А они, все пятеро, пели: пел Исса во все горло, весело и заливисто; пел Золотой Царь, дрожащим, надтреснутым, как старый кувшин, ветхим голосом; пели два чужедальних царя, восседающих на двугорбых смирных верблюдах; пел, и голос доносился издали сквозь белохвостую метель, чернокожий принц, и я, Ангел Господень, один знал его имя: его звали Таор, принц Мангалурский, и родом он был из Южной Индии, из Джаггернаута, из земли Ориссы. Потому и кожа его черна была и гладка, как смоляное варево для лютой казни, когда в горло бедняге льют расплавленную смолу; как у священного Бога Вьясы-Кришны, кожа лица, рук и всего тела была у него, и на лбу у него сиял крупный, величиной с лягушку, изумруд, а под горлом, в яремной ямке, — огромный кровавый рубин, цвета свадебного сладкого вина.

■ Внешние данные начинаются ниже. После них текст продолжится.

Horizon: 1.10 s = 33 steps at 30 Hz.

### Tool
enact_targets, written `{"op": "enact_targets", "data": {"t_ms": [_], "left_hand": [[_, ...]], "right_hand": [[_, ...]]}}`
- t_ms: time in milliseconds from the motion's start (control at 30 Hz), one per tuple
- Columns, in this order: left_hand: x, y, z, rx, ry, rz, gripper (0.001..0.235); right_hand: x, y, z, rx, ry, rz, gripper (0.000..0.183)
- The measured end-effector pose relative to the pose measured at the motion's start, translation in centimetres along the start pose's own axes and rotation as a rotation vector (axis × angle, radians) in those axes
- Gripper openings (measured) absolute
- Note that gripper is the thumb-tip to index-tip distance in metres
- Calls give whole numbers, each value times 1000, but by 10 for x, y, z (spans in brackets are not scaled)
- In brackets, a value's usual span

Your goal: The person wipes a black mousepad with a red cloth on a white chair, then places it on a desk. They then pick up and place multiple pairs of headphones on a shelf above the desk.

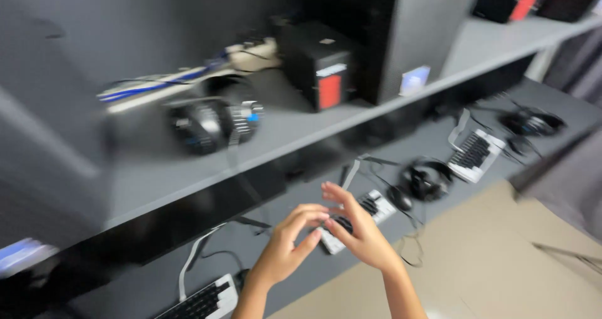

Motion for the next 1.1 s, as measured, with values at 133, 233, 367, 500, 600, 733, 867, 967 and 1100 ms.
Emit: {"op": "enact_targets", "data": {"t_ms": [133, 233, 367, 500, 600, 733, 867, 967, 1100], "left_hand": [[37, 54, -77, -70, 144, 96, 32], [58, 99, -142, -131, 212, 189, 36], [91, 155, -229, -242, 281, 280, 37], [126, 216, -300, -368, 271, 390, 35], [153, 226, -328, -396, 267, 397, 33], [172, 263, -355, -417, 237, 429, 35], [183, 320, -370, -541, 148, 568, 37], [197, 362, -367, -492, 101, 648, 43], [212, 422, -363, -474, 5, 702, 51]], "right_hand": [[-66, -63, 44, -48, -64, -206, 64], [-120, -110, 80, -92, -102, -378, 64], [-192, -170, 135, -128, -123, -560, 65], [-241, -224, 193, -96, -132, -662, 64], [-269, -245, 220, -68, -148, -712, 64], [-300, -288, 243, -55, -171, -739, 64], [-316, -332, 262, 7, -174, -758, 65], [-306, -358, 281, 35, -173, -770, 65], [-299, -411, 295, 109, -151, -760, 68]]}}
Point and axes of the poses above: each hand's wrist, its own x-axis towards the middle knuckle, its own z-axis out of the back of the hand, y = z × x, the point moved 9 cm from there along x, towards the middle knuckle, and after that the axes turned 13 degrees about y, right-handed, at the moved point
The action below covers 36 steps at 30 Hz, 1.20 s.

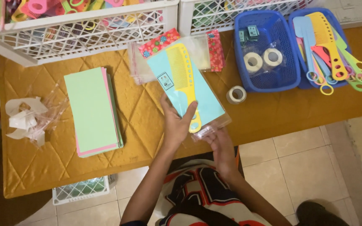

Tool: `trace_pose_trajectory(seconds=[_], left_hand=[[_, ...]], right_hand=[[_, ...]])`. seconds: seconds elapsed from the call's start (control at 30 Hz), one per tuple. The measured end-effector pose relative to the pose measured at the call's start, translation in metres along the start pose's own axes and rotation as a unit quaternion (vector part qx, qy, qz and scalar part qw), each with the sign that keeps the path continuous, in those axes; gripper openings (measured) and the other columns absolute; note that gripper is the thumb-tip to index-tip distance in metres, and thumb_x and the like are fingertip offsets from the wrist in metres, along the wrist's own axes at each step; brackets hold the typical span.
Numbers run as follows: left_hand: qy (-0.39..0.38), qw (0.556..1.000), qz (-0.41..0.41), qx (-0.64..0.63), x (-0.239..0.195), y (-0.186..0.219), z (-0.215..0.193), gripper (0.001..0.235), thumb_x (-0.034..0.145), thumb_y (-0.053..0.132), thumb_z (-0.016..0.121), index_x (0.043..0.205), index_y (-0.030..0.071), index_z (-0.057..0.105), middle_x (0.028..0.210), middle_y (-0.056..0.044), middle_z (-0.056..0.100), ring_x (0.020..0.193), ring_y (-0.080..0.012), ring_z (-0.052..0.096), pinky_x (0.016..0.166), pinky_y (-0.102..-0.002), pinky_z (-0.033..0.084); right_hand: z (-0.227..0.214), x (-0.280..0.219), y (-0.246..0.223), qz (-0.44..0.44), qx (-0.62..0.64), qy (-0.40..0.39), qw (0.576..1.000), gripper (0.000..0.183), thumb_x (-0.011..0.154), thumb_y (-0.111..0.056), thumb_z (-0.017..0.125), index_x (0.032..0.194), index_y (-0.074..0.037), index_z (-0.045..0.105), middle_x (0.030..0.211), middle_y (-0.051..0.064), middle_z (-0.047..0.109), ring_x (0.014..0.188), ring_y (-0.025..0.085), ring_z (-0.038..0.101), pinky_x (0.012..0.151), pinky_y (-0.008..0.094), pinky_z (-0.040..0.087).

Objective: The person packages small paper cards and plastic toys into clear plastic bags, securing them with tape.

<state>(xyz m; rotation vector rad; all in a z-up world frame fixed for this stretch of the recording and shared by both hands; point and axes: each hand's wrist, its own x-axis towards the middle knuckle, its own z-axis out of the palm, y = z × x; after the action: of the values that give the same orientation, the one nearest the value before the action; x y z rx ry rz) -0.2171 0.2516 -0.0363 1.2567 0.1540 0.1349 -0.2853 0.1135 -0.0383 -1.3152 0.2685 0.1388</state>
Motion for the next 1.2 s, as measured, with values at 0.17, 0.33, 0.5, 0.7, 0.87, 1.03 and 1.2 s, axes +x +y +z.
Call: trace_pose_trajectory(seconds=[0.17, 0.33, 0.5, 0.7, 0.87, 1.03, 1.2], left_hand=[[-0.007, 0.999, -0.031, -0.038, -0.012, 0.023, 0.021, 0.082, 0.091, 0.005, 0.075, 0.150, 0.000, 0.018, 0.131, -0.022, 0.060, 0.118, -0.0270, 0.062, 0.105, -0.047, 0.055], [-0.006, 0.996, -0.059, -0.067, -0.001, 0.002, 0.022, 0.079, 0.090, 0.006, 0.077, 0.148, 0.001, 0.023, 0.124, -0.021, 0.063, 0.113, -0.0278, 0.066, 0.102, -0.047, 0.056], [0.045, 0.995, -0.053, 0.074, -0.001, 0.035, 0.012, 0.121, 0.073, 0.032, 0.094, 0.159, 0.001, 0.015, 0.154, -0.033, 0.028, 0.147, -0.0499, 0.028, 0.117, -0.069, 0.029], [-0.014, 0.992, 0.033, 0.123, 0.003, 0.017, -0.008, 0.085, 0.081, 0.035, 0.088, 0.152, 0.010, 0.048, 0.139, -0.022, 0.040, 0.138, -0.0410, 0.042, 0.112, -0.052, 0.041], [-0.055, 0.998, 0.015, 0.009, 0.005, 0.013, -0.017, 0.063, 0.092, 0.017, 0.069, 0.151, 0.008, 0.049, 0.155, -0.022, 0.035, 0.147, -0.0403, 0.036, 0.116, -0.054, 0.039], [0.047, 0.972, -0.125, -0.192, 0.012, 0.025, -0.013, 0.071, 0.096, 0.054, 0.053, 0.150, 0.008, 0.052, 0.148, -0.018, 0.052, 0.138, -0.0357, 0.049, 0.117, -0.052, 0.039], [-0.014, 0.970, -0.214, 0.114, 0.007, 0.094, -0.005, 0.076, 0.094, 0.048, 0.059, 0.154, 0.003, 0.045, 0.156, -0.021, 0.043, 0.147, -0.0354, 0.042, 0.120, -0.053, 0.033]], right_hand=[[0.002, -0.005, 0.006, -0.035, -0.031, 0.024, 0.999, 0.027, 0.098, -0.018, 0.070, 0.117, -0.006, 0.057, 0.102, 0.005, 0.062, 0.095, 0.019, 0.067, 0.092, 0.037, 0.057], [0.006, -0.001, -0.007, -0.020, -0.112, 0.098, 0.989, 0.026, 0.093, -0.012, 0.077, 0.111, -0.001, 0.061, 0.086, 0.004, 0.063, 0.079, 0.015, 0.063, 0.078, 0.034, 0.058], [0.006, -0.006, -0.013, -0.217, -0.347, 0.170, 0.897, 0.021, 0.088, -0.020, 0.085, 0.097, -0.010, 0.068, 0.081, 0.007, 0.075, 0.081, 0.022, 0.077, 0.071, 0.035, 0.059], [-0.004, 0.005, -0.017, -0.427, -0.396, 0.088, 0.808, 0.020, 0.082, -0.003, 0.085, 0.098, -0.010, 0.074, 0.088, 0.001, 0.072, 0.079, 0.018, 0.074, 0.071, 0.029, 0.061], [0.002, 0.016, -0.018, -0.542, -0.438, 0.048, 0.715, 0.034, 0.081, -0.002, 0.081, 0.112, -0.015, 0.077, 0.103, 0.001, 0.072, 0.086, 0.017, 0.072, 0.079, 0.030, 0.061], [-0.002, 0.027, -0.019, -0.572, -0.423, -0.026, 0.702, 0.035, 0.082, 0.002, 0.079, 0.114, -0.012, 0.080, 0.111, 0.009, 0.070, 0.097, 0.025, 0.072, 0.083, 0.039, 0.060], [-0.008, 0.037, -0.023, -0.549, -0.464, -0.070, 0.692, 0.030, 0.091, -0.002, 0.072, 0.118, -0.014, 0.077, 0.112, 0.008, 0.067, 0.098, 0.024, 0.066, 0.088, 0.035, 0.056]])
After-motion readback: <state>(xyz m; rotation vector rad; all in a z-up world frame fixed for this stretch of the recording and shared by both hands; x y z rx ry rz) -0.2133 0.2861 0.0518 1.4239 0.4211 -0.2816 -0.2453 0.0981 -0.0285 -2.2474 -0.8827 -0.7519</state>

И пели так они, слаженно, громко:
— Ангел в небесах, славься!
Крылатый дух бесплотный, славься!
Всякий человек одинок,
И если нет жены — Ангелу молись!
Ангел укроет овечьей попоной,
Ангел укроет чистым снегом.
Ангел укроет черной землей,
Да только не сегодня, не сейчас!
За спиной моей летит Ангел,
Над головой моей летит Ангел!
Ангел, благослови Царя на любовь!
Ангел, благослови!
Возьми, Ангел, сладкий изюм,
Возьми, Счастливый, игрушку на нитке!
Ты, мой Ангел, ты небесный ребенок,
И хочешь ты играть и смеяться!
Возьми, Любимый, наши подарки,
Возьми, Радостный, наши жизни!
Смерть не сейчас, не сегодня,
Смерть еще за поворотом,
А за нею — чистое небо!
Так пели они все! Колокольцы звенели! Снег летел и дымился во мраке! Очаг догорал!
Золотой Царь высыпал Иссе в ладонь изюм. Мой господин поднял ладонь к небу: мне, мне синий изюм протягивал!
«Ужин остыл! — беспомощно, жалко крикнул из палатки в святую ночь Розовый Тюрбан. — А вы всё поете!»
Да, они всё пели, и, счастливое, светилось храмовой свечою в ночи лицо Иссы, и холод налетал черными тучами с севера, и знал я, Ангел Господень: еще долгий путь в снегах и раскаленных песках ждет, еще тысячу раз скажется торопливая, пылкая молитва, еще сто тысяч раз полетит стрелой, острым гибельным камнем проклятье тому, кто несет под ребрами, под ветхой одеждой дорожной — любовь.